HIV has become a pandemic because it has a lethal combination of properties:
- transmission via that most taboo, intractable and instinctive of human activities, sex.
- a long asymptomatic incubation period during which people are healthy, sexually active - and infectious.
Changing sexual behaviour involves revolutionising cultural attitudes, confronting taboos, reaching out to the most marginalised and despised populations and including them in dialogue, and helping people make rational decisions about their health at the very moments when they are least rational.
It is tempting to conclude at times that only biomedical interventions such as treatment and vaccines can ever have an effect on HIV. But the largest meta-review of HIV prevention activities ever conducted (Johnson 2002) found that the overall effect of group- and community-level behavioural interventions targeted at gay men was a reduction in HIV incidence of 26 per cent.
This may not sound like a great reduction. But no public health intervention is ever 100 per cent successful. In addition public health measures may take decades to have an effect. For instance, in the USA, the proportion of driving deaths caused by drunk drivers declined from 57 per cent in 1982 to 45 per cent in 1992. This 10 per cent reduction was considered a major victory for public awareness campaigning and legal changes.

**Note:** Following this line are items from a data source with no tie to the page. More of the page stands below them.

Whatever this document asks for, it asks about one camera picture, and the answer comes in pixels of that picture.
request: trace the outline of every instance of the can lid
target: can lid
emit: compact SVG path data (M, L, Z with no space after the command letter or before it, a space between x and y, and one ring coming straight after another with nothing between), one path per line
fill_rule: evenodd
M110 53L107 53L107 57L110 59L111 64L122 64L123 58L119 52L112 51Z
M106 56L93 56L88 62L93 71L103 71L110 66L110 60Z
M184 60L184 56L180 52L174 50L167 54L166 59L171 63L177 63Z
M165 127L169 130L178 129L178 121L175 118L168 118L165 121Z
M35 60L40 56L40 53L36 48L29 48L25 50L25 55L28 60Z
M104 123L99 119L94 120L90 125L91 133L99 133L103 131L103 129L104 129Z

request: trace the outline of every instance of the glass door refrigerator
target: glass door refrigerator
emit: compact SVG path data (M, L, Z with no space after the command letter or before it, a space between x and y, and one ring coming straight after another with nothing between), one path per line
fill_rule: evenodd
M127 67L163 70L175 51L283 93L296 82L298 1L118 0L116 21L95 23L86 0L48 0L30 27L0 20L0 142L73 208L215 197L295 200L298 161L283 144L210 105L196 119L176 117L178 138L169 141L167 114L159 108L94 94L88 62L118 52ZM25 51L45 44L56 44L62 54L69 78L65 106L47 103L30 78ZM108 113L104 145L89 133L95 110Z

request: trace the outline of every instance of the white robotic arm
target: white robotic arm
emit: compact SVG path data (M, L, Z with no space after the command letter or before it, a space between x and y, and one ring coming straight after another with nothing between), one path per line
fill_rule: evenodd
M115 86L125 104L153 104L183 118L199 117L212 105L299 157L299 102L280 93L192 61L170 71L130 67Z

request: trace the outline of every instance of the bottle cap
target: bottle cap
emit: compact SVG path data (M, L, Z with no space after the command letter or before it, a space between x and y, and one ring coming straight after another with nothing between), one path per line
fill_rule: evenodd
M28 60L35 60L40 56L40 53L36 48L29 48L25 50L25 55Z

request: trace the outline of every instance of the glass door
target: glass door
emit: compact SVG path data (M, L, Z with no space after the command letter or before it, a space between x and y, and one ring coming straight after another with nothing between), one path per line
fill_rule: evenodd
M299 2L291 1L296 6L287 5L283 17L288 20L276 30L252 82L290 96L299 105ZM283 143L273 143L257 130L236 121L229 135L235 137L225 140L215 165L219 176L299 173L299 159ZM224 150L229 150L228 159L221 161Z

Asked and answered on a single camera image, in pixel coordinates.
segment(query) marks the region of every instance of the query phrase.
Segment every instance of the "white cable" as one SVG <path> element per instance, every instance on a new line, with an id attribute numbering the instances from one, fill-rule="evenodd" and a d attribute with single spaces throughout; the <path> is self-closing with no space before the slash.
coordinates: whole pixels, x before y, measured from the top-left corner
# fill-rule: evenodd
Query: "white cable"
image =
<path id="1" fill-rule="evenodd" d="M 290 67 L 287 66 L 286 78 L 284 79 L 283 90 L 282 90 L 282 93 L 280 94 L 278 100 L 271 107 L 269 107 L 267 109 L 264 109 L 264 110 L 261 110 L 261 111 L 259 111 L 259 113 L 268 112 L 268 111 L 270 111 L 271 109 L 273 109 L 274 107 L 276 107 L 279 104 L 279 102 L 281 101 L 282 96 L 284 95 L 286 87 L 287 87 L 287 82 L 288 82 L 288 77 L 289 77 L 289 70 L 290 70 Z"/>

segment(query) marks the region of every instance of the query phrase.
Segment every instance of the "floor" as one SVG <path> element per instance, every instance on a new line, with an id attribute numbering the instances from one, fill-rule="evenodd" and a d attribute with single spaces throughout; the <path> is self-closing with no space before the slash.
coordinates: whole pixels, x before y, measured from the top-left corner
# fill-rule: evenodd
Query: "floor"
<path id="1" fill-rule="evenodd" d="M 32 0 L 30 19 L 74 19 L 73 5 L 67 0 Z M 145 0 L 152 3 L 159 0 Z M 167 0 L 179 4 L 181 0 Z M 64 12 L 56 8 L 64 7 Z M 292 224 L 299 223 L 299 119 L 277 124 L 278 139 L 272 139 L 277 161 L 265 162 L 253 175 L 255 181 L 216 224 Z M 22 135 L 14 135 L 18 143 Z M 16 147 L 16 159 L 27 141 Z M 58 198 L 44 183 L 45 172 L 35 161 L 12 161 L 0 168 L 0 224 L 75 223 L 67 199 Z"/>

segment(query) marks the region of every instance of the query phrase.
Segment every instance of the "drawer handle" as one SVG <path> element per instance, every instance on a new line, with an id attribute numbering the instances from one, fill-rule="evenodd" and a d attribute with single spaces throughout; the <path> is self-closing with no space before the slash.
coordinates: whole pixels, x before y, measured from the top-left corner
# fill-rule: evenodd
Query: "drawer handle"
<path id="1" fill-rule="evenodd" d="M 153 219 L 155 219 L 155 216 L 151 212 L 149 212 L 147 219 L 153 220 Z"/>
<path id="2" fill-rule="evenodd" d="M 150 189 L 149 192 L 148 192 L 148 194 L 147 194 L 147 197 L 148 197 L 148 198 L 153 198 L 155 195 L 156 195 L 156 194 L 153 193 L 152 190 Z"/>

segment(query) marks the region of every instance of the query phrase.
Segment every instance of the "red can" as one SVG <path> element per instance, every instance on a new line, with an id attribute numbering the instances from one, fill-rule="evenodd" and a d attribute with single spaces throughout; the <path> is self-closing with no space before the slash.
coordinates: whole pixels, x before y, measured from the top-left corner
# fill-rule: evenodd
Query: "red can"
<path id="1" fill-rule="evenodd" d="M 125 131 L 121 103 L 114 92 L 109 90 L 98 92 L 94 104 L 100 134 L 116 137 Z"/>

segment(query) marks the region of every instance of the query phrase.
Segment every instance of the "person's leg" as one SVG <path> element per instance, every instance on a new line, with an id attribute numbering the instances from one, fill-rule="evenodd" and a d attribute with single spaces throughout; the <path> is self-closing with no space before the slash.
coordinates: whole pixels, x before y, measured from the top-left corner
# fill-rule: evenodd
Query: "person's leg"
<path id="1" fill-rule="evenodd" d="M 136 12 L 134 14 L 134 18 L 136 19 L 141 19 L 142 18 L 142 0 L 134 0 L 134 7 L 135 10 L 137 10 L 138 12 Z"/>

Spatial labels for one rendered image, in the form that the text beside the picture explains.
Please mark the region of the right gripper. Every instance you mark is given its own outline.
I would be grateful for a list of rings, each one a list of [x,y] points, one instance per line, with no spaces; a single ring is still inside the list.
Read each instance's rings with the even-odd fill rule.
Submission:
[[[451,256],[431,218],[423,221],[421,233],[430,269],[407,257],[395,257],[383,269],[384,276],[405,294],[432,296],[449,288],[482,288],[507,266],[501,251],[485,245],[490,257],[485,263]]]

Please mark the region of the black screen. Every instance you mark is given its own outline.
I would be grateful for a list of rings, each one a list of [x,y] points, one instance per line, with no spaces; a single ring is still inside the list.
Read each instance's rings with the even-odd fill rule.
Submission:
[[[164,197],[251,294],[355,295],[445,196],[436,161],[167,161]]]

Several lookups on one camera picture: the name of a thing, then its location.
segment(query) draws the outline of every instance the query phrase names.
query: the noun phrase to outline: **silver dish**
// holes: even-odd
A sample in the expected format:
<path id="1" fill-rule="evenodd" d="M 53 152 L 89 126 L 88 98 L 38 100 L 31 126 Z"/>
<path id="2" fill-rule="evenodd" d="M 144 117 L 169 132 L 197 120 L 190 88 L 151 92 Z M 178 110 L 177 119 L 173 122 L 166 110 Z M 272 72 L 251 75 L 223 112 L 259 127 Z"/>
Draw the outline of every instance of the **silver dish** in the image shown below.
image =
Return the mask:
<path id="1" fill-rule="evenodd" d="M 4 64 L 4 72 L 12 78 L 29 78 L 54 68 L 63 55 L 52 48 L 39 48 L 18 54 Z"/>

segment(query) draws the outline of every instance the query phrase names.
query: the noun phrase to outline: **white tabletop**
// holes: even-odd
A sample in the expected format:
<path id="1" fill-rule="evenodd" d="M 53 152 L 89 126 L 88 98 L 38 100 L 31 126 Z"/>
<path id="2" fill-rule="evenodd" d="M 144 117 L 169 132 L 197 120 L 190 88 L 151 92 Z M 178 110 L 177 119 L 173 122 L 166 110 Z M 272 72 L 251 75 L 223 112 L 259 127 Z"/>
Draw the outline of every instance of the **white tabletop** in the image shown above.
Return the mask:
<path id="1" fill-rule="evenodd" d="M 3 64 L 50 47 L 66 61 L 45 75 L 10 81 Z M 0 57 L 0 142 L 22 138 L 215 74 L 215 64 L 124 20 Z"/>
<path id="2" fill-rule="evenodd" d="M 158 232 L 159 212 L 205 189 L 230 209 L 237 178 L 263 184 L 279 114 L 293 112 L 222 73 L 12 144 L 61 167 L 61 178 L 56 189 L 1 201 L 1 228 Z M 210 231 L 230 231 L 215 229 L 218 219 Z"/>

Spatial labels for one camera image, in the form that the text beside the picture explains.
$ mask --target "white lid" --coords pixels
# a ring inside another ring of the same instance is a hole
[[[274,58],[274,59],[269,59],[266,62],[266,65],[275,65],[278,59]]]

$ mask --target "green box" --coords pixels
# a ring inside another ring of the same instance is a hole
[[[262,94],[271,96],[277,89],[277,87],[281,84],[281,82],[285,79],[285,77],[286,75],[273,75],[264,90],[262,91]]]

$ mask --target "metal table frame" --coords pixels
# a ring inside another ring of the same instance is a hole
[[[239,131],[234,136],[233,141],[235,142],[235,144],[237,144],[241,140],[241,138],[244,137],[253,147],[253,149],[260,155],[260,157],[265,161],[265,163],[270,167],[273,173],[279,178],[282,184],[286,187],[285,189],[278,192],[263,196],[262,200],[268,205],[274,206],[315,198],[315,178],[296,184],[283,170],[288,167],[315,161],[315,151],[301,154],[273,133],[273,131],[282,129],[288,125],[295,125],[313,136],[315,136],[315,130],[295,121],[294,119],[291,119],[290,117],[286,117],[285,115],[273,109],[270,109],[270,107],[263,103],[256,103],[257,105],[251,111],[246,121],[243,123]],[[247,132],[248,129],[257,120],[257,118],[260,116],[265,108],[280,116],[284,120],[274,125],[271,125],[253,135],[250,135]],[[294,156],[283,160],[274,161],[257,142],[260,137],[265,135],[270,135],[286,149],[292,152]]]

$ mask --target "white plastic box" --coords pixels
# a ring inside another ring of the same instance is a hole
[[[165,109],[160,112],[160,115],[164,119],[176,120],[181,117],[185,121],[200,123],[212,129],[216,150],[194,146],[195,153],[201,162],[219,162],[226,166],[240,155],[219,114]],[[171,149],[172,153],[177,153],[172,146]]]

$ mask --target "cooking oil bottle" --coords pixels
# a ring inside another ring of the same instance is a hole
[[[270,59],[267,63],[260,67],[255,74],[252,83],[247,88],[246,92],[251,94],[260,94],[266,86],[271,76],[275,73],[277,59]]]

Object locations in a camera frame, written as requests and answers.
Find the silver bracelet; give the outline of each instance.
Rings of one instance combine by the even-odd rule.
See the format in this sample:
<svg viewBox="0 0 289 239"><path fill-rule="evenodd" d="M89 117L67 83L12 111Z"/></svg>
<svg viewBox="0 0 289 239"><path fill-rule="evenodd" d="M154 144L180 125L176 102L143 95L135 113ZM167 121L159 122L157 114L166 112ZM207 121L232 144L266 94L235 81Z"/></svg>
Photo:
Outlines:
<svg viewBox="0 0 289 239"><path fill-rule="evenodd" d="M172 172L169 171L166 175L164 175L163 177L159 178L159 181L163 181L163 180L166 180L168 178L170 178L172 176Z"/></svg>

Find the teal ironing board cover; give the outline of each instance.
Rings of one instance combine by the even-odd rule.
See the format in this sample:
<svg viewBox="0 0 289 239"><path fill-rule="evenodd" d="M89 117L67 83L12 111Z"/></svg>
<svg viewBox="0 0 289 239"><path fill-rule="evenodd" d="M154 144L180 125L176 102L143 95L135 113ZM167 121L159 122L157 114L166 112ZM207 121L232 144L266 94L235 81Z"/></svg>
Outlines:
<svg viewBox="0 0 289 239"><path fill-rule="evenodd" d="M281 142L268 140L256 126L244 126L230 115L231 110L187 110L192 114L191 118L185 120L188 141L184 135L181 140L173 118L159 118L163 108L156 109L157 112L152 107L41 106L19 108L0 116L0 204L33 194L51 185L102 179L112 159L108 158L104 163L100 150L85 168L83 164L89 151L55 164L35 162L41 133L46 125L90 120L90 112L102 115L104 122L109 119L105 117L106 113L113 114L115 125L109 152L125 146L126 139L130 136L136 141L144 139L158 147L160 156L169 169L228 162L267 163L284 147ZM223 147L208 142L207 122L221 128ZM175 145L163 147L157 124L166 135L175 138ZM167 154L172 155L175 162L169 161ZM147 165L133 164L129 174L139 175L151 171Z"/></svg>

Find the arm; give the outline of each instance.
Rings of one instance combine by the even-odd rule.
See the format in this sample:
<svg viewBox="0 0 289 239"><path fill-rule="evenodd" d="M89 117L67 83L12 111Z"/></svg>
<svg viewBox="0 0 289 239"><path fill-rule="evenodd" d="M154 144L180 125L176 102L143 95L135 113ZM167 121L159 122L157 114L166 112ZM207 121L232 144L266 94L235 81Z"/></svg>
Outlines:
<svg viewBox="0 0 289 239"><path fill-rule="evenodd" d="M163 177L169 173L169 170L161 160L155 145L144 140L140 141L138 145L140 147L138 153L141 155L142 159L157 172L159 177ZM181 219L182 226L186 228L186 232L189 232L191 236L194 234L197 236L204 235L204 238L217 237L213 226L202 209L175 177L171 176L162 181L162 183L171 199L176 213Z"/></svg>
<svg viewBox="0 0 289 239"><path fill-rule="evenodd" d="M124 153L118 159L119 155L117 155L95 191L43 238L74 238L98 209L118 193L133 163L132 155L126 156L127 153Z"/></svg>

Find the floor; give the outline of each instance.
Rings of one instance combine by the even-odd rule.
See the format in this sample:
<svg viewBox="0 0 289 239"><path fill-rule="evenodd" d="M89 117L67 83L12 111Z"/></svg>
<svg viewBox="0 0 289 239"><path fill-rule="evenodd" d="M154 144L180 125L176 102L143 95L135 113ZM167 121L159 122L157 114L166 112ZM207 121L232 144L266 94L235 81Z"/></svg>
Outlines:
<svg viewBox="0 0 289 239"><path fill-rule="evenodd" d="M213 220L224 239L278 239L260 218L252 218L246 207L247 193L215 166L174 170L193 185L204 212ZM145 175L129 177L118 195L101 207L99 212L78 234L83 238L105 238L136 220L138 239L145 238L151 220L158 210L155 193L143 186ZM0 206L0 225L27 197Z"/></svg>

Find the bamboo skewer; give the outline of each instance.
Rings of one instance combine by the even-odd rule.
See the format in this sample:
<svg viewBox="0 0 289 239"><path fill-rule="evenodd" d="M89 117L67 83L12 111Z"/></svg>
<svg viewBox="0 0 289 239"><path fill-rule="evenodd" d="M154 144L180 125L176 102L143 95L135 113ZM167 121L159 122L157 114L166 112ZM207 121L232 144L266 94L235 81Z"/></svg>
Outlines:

One paper (Stryker 1995) put it this way: “Given experience in other health behaviour change endeavours, non-interventions are likely to reduce the incidence of HIV infection to zero; indeed, insisting on too high a standard for HIV risk-reduction programs may actually undermine their effectiveness.”
However small reductions in HIV incidence timed correctly may make a great deal of difference.
To take an example, the first generation of topical microbicides are unlikely to prevent more than 50 to 60 per cent of HIV infections when used. But, according to The Global Campaign for Microbicides, (2005) “Researchers have developed a mathematical model that shows that if even a small proportion of women in lower income countries used a 60 per cent efficacious microbicide in half the sexual encounters where condoms were not used, 2.5 million HIV infections could be averted over 3 years”.
The 26 per cent reduction typical of prevention interventions is of course an average, and includes many interventions that did not work. Specific interventions can work much more dramatically. To three of the two most widely-quoted examples:
- In Uganda, a countrywide programme of AIDS awareness-raising initiated by the Ugandan president in 1986 led to demonstrable reductions in risky behaviour and at least contributed to a two- to fourfold reduction in HIV prevalence.
- In Thailand, a single-minded campaign to institute 100 per cent condom use in commercial sex establishments brought down the HIV incidence in young men from 2.5 per cent in 1991 to 0.5 per cent in 1993.
- The UK has its own major triumph. In 1986 HIV prevalence among injecting drug users in Edinburgh was approaching 50 per cent. Reversing a police policy of confiscating needles and instituting needle exchange forced annual HIV incidence down to two per cent. Just seven per cent of Britons with HIV have caught it from needle-sharing, as opposed to 28 per cent in the USA and 80 per cent in Russia.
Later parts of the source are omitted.